■ Problem requirements:
Emit a verbatim copy of the lines running from the line with "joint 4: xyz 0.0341" through the end of the material below.

++++ The input

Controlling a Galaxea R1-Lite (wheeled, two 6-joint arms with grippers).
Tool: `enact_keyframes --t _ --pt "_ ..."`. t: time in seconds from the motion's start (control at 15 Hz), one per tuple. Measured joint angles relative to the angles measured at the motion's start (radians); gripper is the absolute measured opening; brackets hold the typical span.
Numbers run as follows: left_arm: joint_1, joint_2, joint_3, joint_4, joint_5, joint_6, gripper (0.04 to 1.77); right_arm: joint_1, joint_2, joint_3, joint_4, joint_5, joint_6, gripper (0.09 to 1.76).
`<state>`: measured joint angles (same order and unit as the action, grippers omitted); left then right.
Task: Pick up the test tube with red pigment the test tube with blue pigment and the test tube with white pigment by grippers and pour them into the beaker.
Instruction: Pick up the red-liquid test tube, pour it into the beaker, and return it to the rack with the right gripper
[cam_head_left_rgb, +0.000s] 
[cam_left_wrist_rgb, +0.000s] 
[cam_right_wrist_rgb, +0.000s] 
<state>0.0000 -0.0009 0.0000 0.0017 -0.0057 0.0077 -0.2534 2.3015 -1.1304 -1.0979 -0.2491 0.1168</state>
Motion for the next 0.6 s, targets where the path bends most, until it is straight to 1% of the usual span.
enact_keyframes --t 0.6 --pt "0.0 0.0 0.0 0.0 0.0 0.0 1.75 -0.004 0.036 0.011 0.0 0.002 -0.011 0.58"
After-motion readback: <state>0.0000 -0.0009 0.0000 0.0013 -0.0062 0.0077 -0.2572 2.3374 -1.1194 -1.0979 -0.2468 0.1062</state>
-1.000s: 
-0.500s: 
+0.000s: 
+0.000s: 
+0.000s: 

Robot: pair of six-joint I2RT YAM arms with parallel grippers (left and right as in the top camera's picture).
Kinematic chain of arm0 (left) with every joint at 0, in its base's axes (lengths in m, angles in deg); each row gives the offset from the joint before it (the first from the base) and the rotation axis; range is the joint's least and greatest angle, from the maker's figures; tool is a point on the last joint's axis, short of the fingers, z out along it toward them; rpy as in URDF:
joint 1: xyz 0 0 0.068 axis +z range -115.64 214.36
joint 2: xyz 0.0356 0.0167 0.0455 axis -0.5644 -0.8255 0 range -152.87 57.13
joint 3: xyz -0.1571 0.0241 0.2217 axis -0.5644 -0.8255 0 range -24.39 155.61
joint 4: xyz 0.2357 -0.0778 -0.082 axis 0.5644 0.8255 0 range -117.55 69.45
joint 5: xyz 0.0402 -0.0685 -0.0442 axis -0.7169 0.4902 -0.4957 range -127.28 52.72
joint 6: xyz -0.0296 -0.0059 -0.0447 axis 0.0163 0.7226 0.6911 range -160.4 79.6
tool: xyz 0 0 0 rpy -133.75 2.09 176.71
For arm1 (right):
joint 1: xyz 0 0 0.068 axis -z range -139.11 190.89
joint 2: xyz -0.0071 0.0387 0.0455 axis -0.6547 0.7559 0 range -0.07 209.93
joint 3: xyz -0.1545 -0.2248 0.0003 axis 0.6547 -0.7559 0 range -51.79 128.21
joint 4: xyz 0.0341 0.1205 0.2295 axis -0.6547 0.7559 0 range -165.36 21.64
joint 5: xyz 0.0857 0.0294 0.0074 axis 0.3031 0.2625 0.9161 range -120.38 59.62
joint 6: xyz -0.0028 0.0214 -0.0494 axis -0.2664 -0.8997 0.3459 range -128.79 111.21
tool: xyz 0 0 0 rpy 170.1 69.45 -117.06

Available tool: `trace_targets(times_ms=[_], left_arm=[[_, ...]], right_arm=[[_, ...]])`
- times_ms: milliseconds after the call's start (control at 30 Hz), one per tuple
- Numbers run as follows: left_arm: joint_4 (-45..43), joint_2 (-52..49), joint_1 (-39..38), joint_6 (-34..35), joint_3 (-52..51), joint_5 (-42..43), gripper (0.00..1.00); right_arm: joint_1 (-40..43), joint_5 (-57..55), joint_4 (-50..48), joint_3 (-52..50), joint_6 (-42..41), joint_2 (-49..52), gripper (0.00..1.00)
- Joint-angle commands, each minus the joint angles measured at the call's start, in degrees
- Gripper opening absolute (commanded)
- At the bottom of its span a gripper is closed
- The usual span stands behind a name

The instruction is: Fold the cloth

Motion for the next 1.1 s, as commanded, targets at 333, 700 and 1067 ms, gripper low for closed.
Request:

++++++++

■ Response for this exercise:
joint 4: xyz 0.0341 0.1205 0.2295 axis -0.6547 0.7559 0 range -165.36 21.64
joint 5: xyz 0.0857 0.0294 0.0074 axis 0.3031 0.2625 0.9161 range -120.38 59.62
joint 6: xyz -0.0028 0.0214 -0.0494 axis -0.2664 -0.8997 0.3459 range -128.79 111.21
tool: xyz 0 0 0 rpy 170.1 69.45 -117.06

Available tool: `trace_targets(times_ms=[_], left_arm=[[_, ...]], right_arm=[[_, ...]])`
- times_ms: milliseconds after the call's start (control at 30 Hz), one per tuple
- Numbers run as follows: left_arm: joint_4 (-45..43), joint_2 (-52..49), joint_1 (-39..38), joint_6 (-34..35), joint_3 (-52..51), joint_5 (-42..43), gripper (0.00..1.00); right_arm: joint_1 (-40..43), joint_5 (-57..55), joint_4 (-50..48), joint_3 (-52..50), joint_6 (-42..41), joint_2 (-49..52), gripper (0.00..1.00)
- Joint-angle commands, each minus the joint angles measured at the call's start, in degrees
- Gripper opening absolute (commanded)
- At the bottom of its span a gripper is closed
- The usual span stands behind a name

The instruction is: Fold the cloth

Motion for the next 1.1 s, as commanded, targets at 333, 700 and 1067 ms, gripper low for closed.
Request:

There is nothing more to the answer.